Повинуясь приказу фараона, Хемиун слез с колесницы и, подойдя к несчастной, помог ей подняться с коленей. Затем он предложил ей взойти на ближайшую колесницу и велел возничему везти женщину с ребенком в Мемфис.
В этот момент Хуфу обернулся к своему архитектору.
— Убийство невинной матери и младенца, которые никому не причинили зла, разорвало твое нежное сердце, Мирабу, — сказал он. — Но ты не должен обвинять своего господина в жестокости. Видишь, с какой радостью я помогаю измученной женщине и ее ребенку, избавляя их от смерти здесь, во тьме ночи, и везу туда, куда они смогли бы добраться лишь ценой нечеловеческих усилий или умерли бы по дороге… — Хуфу рассмеялся и похлопал Мирабу по плечу. — Фараон милостив к своим подданным. И он был так же милостив, когда предопределилась судьба того несчастного ребенка.

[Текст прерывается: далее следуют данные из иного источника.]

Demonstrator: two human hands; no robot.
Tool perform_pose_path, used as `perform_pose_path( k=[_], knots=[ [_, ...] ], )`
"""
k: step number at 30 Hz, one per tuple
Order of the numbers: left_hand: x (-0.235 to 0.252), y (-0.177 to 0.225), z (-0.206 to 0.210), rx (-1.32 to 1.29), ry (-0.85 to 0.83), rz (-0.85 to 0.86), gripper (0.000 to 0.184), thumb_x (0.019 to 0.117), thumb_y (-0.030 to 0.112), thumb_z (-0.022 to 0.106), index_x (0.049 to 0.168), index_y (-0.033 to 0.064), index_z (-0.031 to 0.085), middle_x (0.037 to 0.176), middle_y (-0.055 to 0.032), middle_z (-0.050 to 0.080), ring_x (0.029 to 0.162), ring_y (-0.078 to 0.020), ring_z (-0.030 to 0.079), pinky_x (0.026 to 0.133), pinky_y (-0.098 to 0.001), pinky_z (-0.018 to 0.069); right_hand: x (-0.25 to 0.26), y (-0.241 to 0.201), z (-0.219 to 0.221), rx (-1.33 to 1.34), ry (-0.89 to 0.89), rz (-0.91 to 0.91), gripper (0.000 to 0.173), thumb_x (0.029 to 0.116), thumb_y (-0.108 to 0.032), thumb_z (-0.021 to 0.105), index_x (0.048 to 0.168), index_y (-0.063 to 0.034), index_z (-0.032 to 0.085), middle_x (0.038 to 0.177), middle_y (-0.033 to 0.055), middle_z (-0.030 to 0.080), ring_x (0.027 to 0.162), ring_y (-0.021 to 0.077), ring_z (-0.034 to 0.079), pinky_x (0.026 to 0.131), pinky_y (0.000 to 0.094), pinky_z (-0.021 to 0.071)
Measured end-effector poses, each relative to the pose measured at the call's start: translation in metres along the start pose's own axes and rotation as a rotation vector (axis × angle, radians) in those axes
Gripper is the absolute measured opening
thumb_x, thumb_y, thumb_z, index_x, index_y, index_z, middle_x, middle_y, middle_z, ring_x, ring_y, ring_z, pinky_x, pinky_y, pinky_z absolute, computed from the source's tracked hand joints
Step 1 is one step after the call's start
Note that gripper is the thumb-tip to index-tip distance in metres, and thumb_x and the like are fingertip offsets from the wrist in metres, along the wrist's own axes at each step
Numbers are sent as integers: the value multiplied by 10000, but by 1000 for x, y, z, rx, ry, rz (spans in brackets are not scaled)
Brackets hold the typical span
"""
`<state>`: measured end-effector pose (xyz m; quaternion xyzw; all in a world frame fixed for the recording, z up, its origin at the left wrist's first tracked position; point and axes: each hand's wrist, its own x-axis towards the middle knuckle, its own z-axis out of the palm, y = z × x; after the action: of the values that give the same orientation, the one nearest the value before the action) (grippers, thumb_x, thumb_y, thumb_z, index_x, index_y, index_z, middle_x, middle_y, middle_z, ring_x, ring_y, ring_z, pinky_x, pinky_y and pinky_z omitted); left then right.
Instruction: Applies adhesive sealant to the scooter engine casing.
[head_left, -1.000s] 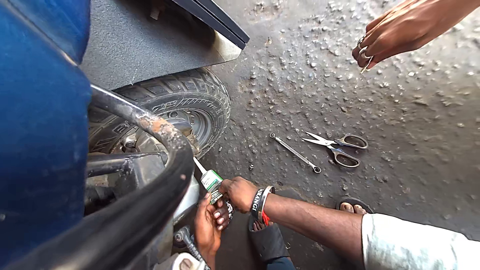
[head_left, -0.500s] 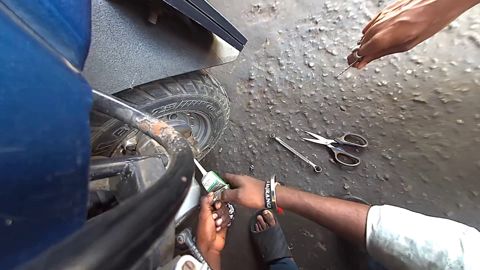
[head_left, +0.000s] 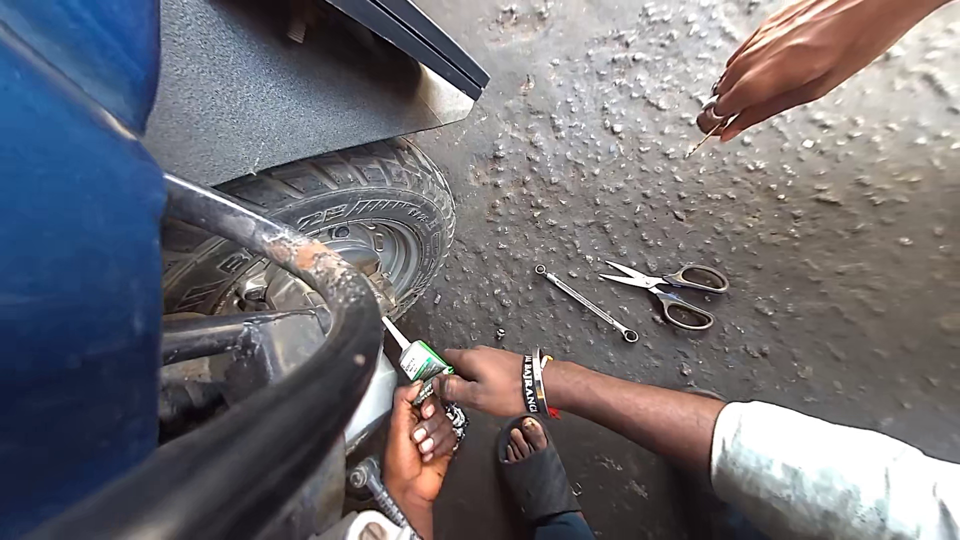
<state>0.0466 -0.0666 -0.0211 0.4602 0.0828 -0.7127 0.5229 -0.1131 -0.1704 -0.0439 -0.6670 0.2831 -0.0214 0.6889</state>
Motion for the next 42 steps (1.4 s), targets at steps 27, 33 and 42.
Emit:
perform_pose_path(
  k=[27,33,42],
  knots=[
    [15,-22,-4,453,338,451,361,1119,284,354,1102,20,601,801,-93,669,657,-130,642,598,-247,550,12,7,18,162,98,49,415,1106,-385,410,1033,-57,653,873,97,645,827,212,646,769,451,512],
    [24,-28,5,414,393,551,362,1119,287,378,1007,41,619,720,-43,625,603,-96,599,569,-222,517,13,2,18,177,139,91,485,1104,-430,391,943,-57,656,817,81,628,778,209,627,738,458,494],
    [25,-30,8,469,409,584,362,1120,293,385,1050,23,616,735,-54,640,614,-105,624,577,-232,545,16,-2,18,238,164,211,528,1090,-478,397,855,-73,641,771,67,608,750,201,609,711,463,479]
  ],
)
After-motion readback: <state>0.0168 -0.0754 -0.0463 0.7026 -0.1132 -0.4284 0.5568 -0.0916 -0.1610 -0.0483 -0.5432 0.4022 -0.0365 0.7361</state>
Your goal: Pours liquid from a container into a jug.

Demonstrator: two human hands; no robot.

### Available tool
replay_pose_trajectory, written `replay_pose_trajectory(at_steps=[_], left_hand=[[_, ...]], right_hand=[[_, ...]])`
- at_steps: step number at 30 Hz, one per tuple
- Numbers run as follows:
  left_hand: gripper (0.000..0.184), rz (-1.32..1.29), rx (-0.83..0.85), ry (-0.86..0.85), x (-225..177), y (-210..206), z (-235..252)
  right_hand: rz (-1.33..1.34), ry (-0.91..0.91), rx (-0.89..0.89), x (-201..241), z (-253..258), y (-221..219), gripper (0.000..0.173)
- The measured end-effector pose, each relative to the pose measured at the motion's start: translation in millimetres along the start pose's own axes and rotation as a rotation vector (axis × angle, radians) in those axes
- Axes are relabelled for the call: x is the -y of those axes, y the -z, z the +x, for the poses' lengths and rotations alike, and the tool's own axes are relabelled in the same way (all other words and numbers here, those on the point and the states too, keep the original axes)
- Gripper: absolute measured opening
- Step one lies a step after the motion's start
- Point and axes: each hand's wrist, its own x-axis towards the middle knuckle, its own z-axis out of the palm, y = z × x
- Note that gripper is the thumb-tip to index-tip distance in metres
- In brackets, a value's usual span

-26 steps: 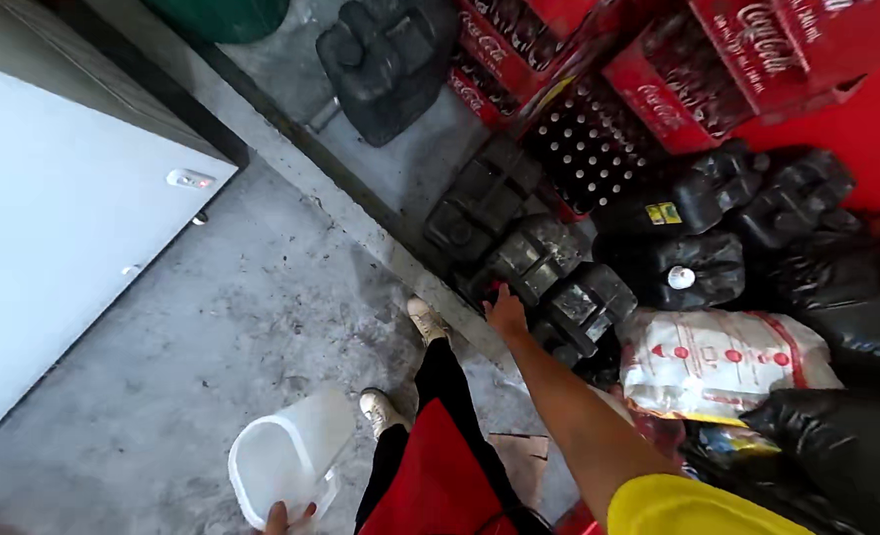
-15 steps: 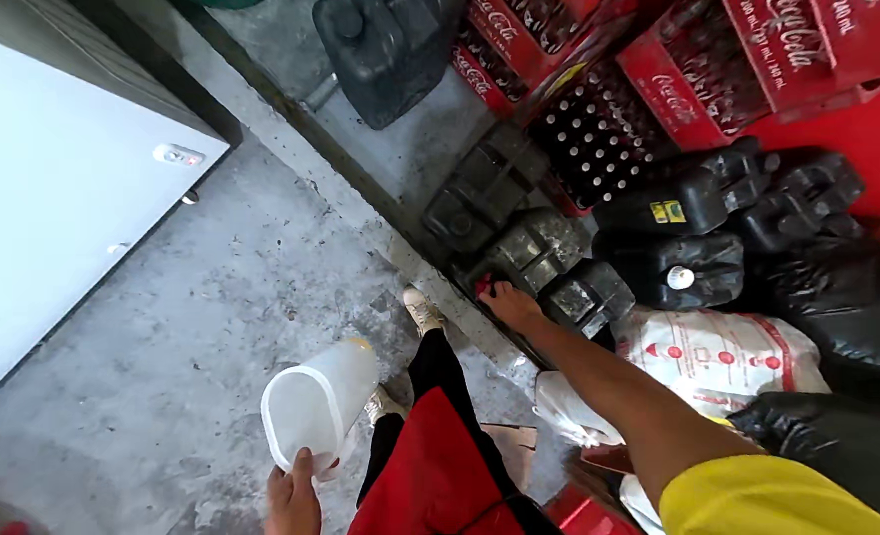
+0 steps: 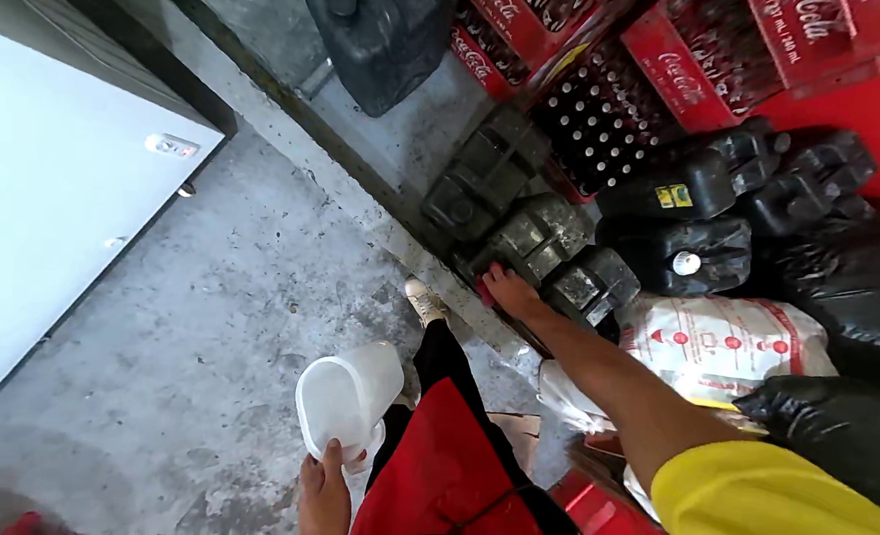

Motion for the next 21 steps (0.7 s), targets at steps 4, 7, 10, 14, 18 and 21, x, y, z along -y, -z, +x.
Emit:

Таким образом, поступки царей подобны деяниям богов — будучи скрыты накидкой злодейства, в сущности своей они являются небесной мудростью.
— Первым делом, Мирабу, — сказал принц Хафра, — ты должен изумляться силе превозмогающей воли, которая победила судьбу и отменила ее приговор.
Ни Мирабу, ни визирь Хемиун не ответили жестокому наследнику, на их глазах свершившему злодеяние, от которого содрогнулся бог Ра. И оба остались при своем мнении.
Хемиун вернулся на колесницу, приказав возничему отправляться. Отряд сорвался с места по направлению к Мемфису, прокладывая свой путь сквозь волны тьмы.
7
Зайя оказалась в Мемфисе до полуночи. Царь дал ей две золотые монеты, за что она с благодарностью поклонилась, посчитав его важным военачальником, но не более того. Они так и не увидели лица друг друга.
Зайя была в ужасном состоянии — как душевном, так и физическом. Она мечтала о том, чтобы отдохнуть, поэтому спросила у стражника, не посоветует ли он ей какой-либо постоялый двор, где можно провести остаток ночи. Войдя наконец в комнату, она уложила ребенка, с облегчением вздохнула и без сил упала на постель.